In a recent ruling, the U.S. District Court for the Eastern District of Tennessee reversed its prior decision requiring the IRS to return all documents illegally collected by the IRS under Notice 2016-66. Instead, the IRS was ordered to return only documents that it illegally collected from our firm, CIC Services.
After carefully reviewing the law and despite clearly wanting to deprive the IRS of any benefits of its illegal conduct, the court concluded that it was regrettably powerless to order the return of the illegally-obtained documents to every taxpayer and material advisor as a remedy in our case. Importantly, the court did *not* rule that these other taxpayers aren’t entitled to also have their documents returned, only that ordering the return of documents to persons not a party to our lawsuit was not legally permissible under the facts of our lawsuit. In other words, the court ruled that anyone wanting their documents returned must bring a lawsuit of their own against the IRS or else participate in a class action lawsuit for this purpose.

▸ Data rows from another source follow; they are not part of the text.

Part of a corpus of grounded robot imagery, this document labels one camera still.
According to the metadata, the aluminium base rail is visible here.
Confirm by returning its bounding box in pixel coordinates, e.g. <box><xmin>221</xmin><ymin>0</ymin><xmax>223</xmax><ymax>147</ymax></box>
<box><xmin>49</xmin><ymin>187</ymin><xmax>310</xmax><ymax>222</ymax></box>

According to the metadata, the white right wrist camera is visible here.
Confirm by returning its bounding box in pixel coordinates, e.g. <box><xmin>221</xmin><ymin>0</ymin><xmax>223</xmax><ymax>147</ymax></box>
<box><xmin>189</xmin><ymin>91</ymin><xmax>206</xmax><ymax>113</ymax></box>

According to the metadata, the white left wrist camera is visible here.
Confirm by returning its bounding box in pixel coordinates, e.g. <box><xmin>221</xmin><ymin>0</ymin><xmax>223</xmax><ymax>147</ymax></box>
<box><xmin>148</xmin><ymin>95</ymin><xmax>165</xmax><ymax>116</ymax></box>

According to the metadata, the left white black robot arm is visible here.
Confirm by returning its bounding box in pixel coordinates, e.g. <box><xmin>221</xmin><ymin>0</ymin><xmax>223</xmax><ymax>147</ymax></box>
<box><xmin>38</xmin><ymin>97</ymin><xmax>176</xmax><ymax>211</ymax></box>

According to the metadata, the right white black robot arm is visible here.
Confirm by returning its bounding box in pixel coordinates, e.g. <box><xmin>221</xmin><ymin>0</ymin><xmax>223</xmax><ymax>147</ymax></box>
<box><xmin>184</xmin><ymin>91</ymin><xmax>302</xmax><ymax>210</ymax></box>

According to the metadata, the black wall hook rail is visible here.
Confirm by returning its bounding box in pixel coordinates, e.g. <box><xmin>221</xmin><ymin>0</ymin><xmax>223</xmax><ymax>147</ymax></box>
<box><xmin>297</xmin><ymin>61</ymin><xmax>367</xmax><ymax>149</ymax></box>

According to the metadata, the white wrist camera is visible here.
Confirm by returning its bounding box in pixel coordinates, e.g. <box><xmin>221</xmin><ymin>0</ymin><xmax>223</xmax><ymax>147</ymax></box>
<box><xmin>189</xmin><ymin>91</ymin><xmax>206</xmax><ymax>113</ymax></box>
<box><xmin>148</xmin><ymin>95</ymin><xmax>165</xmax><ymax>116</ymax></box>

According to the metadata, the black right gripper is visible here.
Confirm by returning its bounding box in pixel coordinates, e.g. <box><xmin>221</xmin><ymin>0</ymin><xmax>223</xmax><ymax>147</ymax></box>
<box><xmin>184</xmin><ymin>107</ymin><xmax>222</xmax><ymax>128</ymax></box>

While CIC Services disagrees with the court’s conclusion and is considering future options, it ultimately respects the judge’s careful and thoughtful analysis and fair treatment of the parties throughout this process.
Though this decision deprives persons not a party to our lawsuit of the right to get their documents returned by virtue of *our* lawsuit, it’s important to remember that they continue to benefit from our lawsuit in other ways. Most importantly Notice 2016-66 remains *vacated* by the court. This means (according to our understanding) that the IRS can presently no longer legally enforce that notice against any taxpayer or material advisor anywhere in the country. We believe that the IRS’s continued illegal conduct has been stopped by our lawsuit and that taxpayers therefore need not continue to make additional filings under the notice. That is significant.
Also, the court’s recent order all but invites other affected taxpayers and material advisors who also want their documents returned to them to bring lawsuits of their own, potentially even a class action lawsuit on behalf of the entire industry. Such lawsuits are in our opinion likely to be effective and should perhaps even be a mere formality since the substantive issue of the illegality of Notice 2016-66 has already been resolved in our case.
We hope that lots of taxpayers and material advisors accept the court’s invitation to bring lawsuits demanding the return of their illegally obtained information. The IRS should not be allowed to retain and continue using against taxpayers information that it illegally extorted from them, and it is up to each taxpayer to stop them.
We also hope that taxpayers and material advisors presently under audit or investigation by the IRS, or in litigation with it, will demand that the IRS specifically identify the extent to which any information it illegally obtained about the audited taxpayer via Notice 2016-66 has informed its audit, investigation and litigation strategy against that taxpayer or material advisor. As a general principle of law, illegally obtained information may not be introduced by the government as evidence against a person and may not inform the government’s future conduct. Affected taxpayers therefore may consider actively resisting the government’s attempts to use illegally-obtained information against them in any audits, investigations, or litigation. If our litigation experience proves anything, it is that courts are perhaps likely to be sympathetic to these arguments.